What to produce: Going through the data, count each line that has the word "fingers". Reply with the total and nothing more.

######

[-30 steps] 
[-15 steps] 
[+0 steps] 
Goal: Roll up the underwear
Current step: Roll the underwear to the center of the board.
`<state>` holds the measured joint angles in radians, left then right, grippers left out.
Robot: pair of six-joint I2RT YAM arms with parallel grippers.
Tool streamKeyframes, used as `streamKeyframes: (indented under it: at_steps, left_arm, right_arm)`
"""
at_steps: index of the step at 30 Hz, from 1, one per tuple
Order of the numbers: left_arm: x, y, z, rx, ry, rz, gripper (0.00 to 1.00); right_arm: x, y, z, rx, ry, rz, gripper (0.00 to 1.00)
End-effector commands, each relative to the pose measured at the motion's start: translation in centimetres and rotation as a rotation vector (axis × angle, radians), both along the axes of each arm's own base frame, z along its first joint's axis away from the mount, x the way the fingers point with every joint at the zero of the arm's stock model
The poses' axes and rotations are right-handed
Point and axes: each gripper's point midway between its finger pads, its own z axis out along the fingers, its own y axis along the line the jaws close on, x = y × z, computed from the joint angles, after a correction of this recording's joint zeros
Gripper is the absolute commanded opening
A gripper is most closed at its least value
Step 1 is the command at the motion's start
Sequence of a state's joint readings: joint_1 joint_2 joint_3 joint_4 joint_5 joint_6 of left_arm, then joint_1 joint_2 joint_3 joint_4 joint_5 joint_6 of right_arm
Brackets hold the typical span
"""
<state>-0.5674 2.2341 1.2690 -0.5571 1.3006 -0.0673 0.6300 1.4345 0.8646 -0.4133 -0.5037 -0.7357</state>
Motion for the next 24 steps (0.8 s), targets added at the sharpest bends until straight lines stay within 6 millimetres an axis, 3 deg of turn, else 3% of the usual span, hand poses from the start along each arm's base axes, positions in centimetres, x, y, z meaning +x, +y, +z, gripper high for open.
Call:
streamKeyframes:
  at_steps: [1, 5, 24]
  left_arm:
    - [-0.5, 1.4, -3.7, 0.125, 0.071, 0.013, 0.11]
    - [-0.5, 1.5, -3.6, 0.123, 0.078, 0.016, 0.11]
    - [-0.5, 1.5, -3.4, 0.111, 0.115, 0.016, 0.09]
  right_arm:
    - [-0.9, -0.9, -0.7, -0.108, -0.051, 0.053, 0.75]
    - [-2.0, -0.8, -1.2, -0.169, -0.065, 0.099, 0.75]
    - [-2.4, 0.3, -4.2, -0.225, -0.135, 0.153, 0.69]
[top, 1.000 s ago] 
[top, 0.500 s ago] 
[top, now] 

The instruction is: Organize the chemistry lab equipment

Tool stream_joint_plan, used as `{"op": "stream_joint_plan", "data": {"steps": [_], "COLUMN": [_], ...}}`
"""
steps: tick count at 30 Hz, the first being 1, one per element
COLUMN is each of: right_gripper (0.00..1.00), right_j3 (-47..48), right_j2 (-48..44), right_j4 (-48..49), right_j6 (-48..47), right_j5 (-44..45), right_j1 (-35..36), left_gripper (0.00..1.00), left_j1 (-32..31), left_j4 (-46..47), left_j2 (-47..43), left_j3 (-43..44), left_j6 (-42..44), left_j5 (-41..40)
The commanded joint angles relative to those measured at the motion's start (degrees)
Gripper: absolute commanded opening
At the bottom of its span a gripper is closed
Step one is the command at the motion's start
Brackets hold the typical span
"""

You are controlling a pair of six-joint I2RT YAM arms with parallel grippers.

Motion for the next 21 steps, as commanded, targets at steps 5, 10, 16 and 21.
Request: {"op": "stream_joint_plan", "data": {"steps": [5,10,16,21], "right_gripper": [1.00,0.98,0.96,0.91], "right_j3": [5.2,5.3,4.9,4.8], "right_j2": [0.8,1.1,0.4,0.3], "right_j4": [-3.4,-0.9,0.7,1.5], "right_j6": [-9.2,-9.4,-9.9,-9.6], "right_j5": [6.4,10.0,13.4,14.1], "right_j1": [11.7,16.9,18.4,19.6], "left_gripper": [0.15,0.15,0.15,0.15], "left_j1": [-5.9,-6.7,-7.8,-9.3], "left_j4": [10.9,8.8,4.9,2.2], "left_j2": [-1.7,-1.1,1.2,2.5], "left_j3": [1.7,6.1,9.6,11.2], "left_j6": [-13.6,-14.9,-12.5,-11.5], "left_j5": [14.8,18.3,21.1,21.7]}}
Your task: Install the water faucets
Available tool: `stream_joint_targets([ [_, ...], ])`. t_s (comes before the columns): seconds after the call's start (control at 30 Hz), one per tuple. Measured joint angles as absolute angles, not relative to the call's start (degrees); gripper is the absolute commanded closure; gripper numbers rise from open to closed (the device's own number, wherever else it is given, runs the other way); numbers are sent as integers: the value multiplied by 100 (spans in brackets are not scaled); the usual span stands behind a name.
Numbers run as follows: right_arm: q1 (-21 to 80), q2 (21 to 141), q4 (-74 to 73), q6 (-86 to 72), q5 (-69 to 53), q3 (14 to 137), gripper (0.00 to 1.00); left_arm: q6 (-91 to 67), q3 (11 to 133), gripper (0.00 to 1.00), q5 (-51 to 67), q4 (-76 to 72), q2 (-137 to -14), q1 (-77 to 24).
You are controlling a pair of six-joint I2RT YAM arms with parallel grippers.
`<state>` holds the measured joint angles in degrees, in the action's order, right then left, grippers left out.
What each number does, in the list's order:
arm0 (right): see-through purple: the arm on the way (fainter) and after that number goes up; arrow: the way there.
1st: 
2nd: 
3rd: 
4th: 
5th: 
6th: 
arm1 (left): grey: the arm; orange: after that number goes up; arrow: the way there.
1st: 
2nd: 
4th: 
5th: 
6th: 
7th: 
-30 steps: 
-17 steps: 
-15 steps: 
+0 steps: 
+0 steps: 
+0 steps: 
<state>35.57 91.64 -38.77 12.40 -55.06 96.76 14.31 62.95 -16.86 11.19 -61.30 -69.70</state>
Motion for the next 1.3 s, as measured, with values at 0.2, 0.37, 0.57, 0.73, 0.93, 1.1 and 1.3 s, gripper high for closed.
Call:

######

Your response: 2